Capabilities
What the Zebsoft platform does
Zebsoft Productivity Systems Limited uses Capabilities to perform work, generate evidence, and maintain control across the organisation.
Capabilities are the functional engines of the system. They are not tied to a single standard, department, or Domain. Instead, they are shared across the platform and applied wherever governance is required.
This page explains what Capabilities are, how they work, and why they are central to how Zebsoft operates.
What a Capability Is
A Capability is a system function.
It:
- Performs structured work
- Captures evidence as that work happens
- Maintains traceability between actions, risks, and outcomes
Capabilities answer the question:
“How is governance actually carried out and evidenced?”
They are reusable, consistent, and designed to support multiple Domains and standards without duplication.
Why Capabilities Matter
In many systems, functionality is duplicated across departments or standards — separate audits, separate risk registers, separate document stores.
Capabilities eliminate this by:
- Providing one consistent way to perform a task
- Allowing evidence to be shared across Domains
- Maintaining a single source of truth
- Reducing duplication and administrative effort
This is what enables integrated management systems to function properly.

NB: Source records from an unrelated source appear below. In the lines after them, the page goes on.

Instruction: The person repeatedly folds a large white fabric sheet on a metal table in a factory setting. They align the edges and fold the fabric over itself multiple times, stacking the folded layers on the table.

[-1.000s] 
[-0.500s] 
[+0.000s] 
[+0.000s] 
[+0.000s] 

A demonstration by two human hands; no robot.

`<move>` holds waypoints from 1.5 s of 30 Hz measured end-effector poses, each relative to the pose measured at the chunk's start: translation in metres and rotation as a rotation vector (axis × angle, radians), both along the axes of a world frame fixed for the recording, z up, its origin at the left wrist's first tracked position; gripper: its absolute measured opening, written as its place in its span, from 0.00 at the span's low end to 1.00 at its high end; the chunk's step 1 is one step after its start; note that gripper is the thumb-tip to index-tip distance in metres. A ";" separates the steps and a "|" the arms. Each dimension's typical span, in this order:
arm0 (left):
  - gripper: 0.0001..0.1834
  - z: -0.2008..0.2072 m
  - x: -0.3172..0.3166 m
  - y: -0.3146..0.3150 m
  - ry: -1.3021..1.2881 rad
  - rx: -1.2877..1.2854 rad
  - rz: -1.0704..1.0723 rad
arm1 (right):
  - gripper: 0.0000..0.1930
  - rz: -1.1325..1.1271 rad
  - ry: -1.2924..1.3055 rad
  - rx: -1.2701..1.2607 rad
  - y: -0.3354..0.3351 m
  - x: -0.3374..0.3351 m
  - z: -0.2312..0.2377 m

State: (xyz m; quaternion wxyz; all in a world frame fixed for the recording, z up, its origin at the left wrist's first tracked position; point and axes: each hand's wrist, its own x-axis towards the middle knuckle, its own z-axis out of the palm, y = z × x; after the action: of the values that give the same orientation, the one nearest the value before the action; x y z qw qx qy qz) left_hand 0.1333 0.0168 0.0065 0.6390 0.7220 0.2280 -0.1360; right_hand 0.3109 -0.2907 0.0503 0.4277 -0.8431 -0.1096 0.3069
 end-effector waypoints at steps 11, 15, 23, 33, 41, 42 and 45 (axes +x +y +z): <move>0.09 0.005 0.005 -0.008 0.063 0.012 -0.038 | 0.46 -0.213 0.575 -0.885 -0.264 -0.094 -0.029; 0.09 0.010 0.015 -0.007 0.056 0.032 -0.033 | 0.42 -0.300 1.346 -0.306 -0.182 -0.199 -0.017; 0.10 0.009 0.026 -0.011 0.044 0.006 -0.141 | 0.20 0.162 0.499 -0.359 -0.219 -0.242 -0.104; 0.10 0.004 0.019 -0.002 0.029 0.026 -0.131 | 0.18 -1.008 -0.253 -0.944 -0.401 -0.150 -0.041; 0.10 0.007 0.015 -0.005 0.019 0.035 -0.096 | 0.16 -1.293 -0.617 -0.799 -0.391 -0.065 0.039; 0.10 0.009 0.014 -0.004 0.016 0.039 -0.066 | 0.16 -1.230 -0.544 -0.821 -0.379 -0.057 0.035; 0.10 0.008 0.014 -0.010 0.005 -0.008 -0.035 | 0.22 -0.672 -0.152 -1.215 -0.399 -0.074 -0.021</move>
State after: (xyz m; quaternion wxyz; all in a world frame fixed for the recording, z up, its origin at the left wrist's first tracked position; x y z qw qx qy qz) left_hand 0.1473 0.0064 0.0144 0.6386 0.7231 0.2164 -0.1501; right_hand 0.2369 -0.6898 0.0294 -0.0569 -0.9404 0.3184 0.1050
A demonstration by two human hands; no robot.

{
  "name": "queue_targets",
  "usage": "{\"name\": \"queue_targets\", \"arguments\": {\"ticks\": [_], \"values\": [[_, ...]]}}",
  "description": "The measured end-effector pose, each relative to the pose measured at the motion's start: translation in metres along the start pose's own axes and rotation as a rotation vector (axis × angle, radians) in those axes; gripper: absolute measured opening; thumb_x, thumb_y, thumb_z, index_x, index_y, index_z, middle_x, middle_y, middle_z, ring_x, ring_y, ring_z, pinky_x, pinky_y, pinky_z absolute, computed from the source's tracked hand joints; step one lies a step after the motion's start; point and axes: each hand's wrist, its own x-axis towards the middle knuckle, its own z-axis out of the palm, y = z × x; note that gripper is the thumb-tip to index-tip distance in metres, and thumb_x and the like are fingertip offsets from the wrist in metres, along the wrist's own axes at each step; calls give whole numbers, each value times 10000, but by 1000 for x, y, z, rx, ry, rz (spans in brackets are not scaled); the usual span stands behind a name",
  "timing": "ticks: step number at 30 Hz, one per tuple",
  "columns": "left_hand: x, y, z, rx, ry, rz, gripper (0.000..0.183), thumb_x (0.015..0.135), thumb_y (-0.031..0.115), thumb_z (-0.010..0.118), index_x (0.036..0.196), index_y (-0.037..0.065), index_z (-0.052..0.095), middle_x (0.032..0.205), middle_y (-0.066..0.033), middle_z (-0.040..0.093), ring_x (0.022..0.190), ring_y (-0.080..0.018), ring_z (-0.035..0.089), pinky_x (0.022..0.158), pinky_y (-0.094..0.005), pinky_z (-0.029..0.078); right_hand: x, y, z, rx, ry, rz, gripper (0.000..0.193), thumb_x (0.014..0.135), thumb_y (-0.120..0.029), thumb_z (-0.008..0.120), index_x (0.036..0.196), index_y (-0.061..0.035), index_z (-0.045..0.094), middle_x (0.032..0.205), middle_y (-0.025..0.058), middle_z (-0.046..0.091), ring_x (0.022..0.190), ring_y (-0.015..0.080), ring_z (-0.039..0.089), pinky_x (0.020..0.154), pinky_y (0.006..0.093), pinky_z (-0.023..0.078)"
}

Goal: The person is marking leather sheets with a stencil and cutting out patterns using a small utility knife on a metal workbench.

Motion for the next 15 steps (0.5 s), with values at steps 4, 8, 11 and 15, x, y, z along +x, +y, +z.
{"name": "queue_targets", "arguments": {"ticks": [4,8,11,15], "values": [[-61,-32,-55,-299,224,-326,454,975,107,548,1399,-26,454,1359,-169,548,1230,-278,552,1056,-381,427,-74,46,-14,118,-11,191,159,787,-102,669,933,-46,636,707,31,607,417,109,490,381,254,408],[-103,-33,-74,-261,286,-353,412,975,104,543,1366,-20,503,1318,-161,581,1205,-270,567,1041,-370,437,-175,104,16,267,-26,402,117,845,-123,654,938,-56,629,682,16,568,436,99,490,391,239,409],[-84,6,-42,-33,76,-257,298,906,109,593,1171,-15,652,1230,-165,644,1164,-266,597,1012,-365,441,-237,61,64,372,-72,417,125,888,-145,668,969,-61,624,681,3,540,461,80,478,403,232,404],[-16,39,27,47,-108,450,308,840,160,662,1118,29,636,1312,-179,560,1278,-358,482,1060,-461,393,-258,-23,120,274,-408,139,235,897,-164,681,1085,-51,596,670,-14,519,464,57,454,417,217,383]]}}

How Capabilities Work with Domains and Modules
Capabilities do not operate in isolation.
- Domains define where governance applies
- Capabilities define what work is done
- Modules apply a Capability within a specific Domain or context
For example:
- One Audit Capability can support Health & Safety, Information Security, and Environmental governance
- One Risk Capability can underpin multiple standards and obligations
- One Document Control Capability can serve the entire organisation
This structure allows the system to scale without fragmentation.
Core Zebsoft Capabilities
Zebsoft includes a range of Capabilities that can be applied across Domains.
Audit
Plan, conduct, and record audits in a structured and repeatable way.
Supports:
- Internal and external audits
- Findings, actions, and follow-up
- Evidence capture and traceability
Risk
Identify, assess, and manage risk in context.
Supports:
- Risk registers
- Impact and likelihood analysis
- Links between risk, controls, and actions
Document Control
Create, manage, and govern documented information.
Supports:
- Policies, procedures, and records
- Version control and approval
- Controlled access and visibility
Incident Management
Record, investigate, and resolve incidents and non-conformances.
Supports:
- Incident reporting
- Root cause analysis
- Corrective and preventive actions
Change Management
Control changes to processes, systems, and operations.
Supports:
- Change requests and approvals
- Impact assessment
- Traceable decision-making
Training & Competency
Manage skills, training, and competence requirements.
Supports:
- Role-based competency requirements
- Training records and certification
- Visibility of gaps and obligations
Business Continuity
Plan for disruption and maintain operational resilience.
Supports:
- Contingency planning
- Business impact analysis
- Preparedness and response evidence
Capabilities and Evidence
Capabilities are designed to generate evidence by default.
Every action, decision, and record is:
- Time-stamped
- Attributed to a user
- Linked to its context
This creates a continuous audit trail without additional administrative burden.
Capabilities and Shield Levels
The availability and depth of Capabilities depend on the Shield Level in use.
- Foundation provides core Capabilities
- Growth unlocks advanced control and automation
- Enterprise extends Capabilities across external Portals
The Capability model itself remains consistent at every level.